In poche parole, tutto ciò sembra indicare che davvero il demanio pubblico può/dovrebbe essere una “potenziale grande risorsa”, lo è davvero? Agisce in questa direzione con prontezza ed efficacia?
Senza entrare in alcun dettaglio e senza alcuna polemica, la mia esperienza personale nell’ambito della mia professione di dirigente di un ente pubblico di ricerca, non è stata incoraggiante. Procedure bizantine e carte confuse o perse nei meandri di uffici e del tempo trascorso, tanta buona volontà da parte di funzionari e dipendenti, ma problemi oggettivi a procedere.
Il nuovo piano del Demanio a Bologna
Il 10 novembre scorso, sul Corriere di Bologna è comparsa una intervista di Roberto Reggi, Direttore del Demanio a Bologna, che ha presentato sinteticamente un nuovo piano del Demanio per il patrimonio in disuso, proponendo in particolare fra l’altro la disponibilità dell’area della Stamoto per la realizzazione della “Cittadella giudiziaria”.

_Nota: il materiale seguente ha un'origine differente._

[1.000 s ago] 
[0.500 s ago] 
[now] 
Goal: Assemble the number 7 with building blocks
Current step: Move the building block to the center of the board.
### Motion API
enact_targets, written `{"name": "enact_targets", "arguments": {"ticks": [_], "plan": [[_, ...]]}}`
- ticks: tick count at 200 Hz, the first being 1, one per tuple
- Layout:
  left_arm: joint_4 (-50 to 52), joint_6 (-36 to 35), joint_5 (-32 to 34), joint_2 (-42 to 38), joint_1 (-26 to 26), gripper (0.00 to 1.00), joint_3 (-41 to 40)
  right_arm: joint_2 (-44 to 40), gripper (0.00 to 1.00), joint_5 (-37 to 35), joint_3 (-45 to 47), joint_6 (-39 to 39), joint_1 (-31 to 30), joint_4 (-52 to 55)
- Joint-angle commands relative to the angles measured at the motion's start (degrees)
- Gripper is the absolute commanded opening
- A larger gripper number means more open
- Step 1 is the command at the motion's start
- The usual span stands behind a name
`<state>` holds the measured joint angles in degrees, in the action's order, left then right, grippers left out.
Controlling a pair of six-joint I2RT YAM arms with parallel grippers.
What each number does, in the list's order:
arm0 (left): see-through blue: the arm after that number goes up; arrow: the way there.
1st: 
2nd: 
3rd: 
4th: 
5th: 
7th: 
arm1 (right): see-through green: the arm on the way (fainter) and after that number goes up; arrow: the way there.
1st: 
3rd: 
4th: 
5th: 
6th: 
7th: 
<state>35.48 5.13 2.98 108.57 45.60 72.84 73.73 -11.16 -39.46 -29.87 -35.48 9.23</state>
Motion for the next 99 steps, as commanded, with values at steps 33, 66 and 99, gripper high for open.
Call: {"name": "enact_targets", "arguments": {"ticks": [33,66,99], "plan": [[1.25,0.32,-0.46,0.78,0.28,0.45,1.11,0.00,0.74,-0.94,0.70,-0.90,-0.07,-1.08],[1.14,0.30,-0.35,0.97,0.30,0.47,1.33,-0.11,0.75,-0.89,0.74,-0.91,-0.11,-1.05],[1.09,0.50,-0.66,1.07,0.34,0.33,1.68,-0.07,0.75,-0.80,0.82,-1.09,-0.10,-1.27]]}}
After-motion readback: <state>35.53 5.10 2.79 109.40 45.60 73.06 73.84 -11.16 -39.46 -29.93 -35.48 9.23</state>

Questa idea “rivoluzionaria”, come si è visto nei giorni seguenti, ha sollevato giudizi e polemiche molto forti e contrastanti, e non siamo in grado di esprimere qui un nostro parere, non conoscendo abbastanza il quadro concreto e dettagliato dei tantissimi aspetti coinvolti.
Tuttavia, l’aspetto che sembra incoraggiante, è che nell’intervista il Direttore Reggi ha presentato, seppure nelle linee molto generali, da approfondire e valutare concretamente nella loro realizzabilità (anche parziale per interventi specifici), la volontà di riaprire una revisione-quadro dell’uso di immobili ed aree “per lo sviluppo e per dare servizi ai cittadini… per ridurre la spesa pubblica ad esempio eliminando affitti passivi… sfruttando al meglio le proprietà inutilizzate…” ed indicando interventi specifici su tanti fronti: varie caserme, l’ex-Ospedale militare, la Stamoto, la Staveco, l’ex-cinema Embassy, la bonifica ai Prati di Caprara etc..
Che dire? Il giornalista Fernando Pellerano autore dell’intervista dice “… una rivoluzione”, altri hanno detto, per ora “… molte parole” per di più sbagliate secondo alcuni (vedi Cittadella giudiziaria alla Stamoto). Ci sarà tempo e modo per esprime giudizi. A noi è sembrato tuttavia degno di nota che il Demanio (forse) “sia vivo e lotti insieme a noi”.